* _WORK REQUEST_: As the answer, give every line of the records that includes the word "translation".

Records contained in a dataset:
━━━━━━━━━━━━━━━━━━━━

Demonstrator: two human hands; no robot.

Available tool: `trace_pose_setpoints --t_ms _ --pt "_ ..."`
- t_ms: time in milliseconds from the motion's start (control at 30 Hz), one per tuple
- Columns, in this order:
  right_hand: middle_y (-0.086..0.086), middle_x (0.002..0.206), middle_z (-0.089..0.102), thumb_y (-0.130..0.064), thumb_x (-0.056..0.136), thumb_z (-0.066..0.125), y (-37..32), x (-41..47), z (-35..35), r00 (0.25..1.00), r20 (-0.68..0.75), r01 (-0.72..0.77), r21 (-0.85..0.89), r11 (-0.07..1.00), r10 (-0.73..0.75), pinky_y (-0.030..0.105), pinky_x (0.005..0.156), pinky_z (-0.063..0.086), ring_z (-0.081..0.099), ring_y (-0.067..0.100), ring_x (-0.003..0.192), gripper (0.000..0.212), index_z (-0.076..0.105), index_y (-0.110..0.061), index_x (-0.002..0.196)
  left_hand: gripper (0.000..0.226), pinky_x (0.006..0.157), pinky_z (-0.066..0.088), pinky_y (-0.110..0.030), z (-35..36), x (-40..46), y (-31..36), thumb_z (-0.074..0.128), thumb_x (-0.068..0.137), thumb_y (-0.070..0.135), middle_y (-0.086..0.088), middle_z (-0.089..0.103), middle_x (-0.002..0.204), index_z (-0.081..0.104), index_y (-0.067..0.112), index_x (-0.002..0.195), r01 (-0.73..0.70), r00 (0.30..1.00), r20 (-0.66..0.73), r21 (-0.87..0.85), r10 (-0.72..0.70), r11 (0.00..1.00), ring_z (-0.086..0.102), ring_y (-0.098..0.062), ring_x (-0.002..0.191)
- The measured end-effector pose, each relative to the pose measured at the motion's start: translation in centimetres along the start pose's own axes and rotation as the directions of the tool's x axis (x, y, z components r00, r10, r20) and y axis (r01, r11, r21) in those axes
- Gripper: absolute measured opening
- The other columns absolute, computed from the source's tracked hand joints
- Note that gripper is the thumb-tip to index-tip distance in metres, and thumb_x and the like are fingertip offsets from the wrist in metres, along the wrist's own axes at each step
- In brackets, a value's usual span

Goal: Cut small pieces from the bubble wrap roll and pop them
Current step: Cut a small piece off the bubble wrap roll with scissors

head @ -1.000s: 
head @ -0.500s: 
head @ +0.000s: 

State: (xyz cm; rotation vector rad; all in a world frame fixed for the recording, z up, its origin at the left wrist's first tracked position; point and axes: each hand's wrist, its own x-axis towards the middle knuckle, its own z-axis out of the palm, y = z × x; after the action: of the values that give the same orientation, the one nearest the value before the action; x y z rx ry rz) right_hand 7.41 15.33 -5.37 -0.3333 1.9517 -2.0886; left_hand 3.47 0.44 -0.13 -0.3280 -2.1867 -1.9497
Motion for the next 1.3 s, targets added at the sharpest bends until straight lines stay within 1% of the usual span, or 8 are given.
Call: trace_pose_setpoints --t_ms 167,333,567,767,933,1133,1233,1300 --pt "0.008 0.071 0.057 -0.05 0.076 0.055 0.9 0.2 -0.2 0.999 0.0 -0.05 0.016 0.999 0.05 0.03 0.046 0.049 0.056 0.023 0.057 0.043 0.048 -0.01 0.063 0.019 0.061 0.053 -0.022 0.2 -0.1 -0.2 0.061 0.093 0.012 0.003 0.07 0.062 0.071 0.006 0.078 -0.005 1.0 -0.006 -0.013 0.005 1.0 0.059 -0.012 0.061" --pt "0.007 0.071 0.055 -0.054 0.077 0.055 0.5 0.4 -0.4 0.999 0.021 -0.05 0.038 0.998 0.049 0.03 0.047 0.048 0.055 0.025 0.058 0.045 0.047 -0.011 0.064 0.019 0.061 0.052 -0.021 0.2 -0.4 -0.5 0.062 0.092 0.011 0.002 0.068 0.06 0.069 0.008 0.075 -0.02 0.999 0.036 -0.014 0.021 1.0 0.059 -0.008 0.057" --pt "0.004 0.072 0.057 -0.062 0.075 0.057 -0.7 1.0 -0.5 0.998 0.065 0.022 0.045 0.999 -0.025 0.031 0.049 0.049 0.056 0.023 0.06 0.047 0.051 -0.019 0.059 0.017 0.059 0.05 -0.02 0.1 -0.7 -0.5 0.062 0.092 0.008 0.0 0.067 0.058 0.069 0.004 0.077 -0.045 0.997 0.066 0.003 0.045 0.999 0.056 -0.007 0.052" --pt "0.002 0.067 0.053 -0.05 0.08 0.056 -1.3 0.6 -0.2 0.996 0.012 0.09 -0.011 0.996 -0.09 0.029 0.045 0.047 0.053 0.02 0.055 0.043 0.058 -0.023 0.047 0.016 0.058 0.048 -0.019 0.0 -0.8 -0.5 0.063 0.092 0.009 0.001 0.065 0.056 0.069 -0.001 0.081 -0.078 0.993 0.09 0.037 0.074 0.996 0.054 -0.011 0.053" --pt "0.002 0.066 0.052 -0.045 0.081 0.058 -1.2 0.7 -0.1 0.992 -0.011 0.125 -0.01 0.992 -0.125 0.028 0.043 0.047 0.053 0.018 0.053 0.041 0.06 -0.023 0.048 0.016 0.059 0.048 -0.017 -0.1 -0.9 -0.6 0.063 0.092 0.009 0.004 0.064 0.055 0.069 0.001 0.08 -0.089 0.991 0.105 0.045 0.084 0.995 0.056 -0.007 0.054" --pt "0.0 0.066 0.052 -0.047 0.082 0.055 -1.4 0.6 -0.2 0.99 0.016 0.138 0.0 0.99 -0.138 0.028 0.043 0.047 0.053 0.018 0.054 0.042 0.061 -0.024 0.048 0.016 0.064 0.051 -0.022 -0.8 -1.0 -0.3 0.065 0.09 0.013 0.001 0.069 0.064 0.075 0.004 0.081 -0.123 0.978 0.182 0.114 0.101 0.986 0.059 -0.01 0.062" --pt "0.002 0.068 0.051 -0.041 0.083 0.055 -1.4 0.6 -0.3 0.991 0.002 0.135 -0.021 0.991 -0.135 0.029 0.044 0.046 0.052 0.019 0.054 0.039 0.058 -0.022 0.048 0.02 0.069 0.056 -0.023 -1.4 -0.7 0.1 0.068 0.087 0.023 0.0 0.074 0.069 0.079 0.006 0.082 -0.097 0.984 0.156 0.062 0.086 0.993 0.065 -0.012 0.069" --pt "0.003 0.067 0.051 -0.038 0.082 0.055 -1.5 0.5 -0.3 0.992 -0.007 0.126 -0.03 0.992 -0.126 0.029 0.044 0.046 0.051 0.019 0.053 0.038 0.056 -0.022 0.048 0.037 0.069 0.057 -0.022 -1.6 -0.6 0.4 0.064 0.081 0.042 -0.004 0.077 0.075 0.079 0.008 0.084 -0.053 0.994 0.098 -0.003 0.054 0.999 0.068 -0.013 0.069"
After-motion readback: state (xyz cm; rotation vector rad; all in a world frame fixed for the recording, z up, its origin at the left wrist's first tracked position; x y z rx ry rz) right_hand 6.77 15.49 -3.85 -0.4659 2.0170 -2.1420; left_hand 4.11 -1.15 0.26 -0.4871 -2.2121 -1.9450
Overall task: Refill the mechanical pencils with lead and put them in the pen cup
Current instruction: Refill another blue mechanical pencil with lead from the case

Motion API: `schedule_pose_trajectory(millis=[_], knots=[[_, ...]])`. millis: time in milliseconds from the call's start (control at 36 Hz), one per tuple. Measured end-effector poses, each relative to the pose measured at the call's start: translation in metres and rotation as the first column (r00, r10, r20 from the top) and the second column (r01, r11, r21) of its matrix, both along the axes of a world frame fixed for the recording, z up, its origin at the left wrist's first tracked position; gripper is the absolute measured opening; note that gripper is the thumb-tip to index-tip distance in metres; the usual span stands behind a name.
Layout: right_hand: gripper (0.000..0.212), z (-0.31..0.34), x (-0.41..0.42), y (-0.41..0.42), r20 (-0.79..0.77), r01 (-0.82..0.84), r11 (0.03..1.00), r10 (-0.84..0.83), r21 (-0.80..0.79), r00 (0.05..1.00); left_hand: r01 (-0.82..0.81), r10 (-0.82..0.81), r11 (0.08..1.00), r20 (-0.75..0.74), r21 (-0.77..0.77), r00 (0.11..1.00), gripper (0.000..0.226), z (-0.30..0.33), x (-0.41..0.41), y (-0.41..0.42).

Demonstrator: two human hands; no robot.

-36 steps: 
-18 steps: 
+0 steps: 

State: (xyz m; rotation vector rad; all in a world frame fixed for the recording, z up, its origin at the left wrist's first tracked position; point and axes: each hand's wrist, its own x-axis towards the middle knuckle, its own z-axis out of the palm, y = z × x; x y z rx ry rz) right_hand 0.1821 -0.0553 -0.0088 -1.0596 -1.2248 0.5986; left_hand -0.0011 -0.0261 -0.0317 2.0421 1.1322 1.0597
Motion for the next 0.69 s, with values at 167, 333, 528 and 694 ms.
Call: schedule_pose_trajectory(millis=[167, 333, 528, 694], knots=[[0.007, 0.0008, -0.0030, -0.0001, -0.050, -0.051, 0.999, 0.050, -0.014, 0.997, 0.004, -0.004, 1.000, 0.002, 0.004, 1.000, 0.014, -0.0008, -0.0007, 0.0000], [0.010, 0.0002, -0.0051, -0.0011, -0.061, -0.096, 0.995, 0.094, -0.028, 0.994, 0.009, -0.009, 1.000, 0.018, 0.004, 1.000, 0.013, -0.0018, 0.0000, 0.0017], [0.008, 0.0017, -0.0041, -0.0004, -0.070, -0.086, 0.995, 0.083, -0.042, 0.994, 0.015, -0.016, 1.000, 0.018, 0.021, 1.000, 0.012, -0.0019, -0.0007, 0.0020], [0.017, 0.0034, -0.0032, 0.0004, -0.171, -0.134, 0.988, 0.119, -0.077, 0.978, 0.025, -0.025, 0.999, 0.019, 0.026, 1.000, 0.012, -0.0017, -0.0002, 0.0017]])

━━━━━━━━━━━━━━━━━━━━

* _RESULT_:
- The measured end-effector pose, each relative to the pose measured at the motion's start: translation in centimetres along the start pose's own axes and rotation as the directions of the tool's x axis (x, y, z components r00, r10, r20) and y axis (r01, r11, r21) in those axes
Motion API: `schedule_pose_trajectory(millis=[_], knots=[[_, ...]])`. millis: time in milliseconds from the call's start (control at 36 Hz), one per tuple. Measured end-effector poses, each relative to the pose measured at the call's start: translation in metres and rotation as the first column (r00, r10, r20 from the top) and the second column (r01, r11, r21) of its matrix, both along the axes of a world frame fixed for the recording, z up, its origin at the left wrist's first tracked position; gripper is the absolute measured opening; note that gripper is the thumb-tip to index-tip distance in metres; the usual span stands behind a name.

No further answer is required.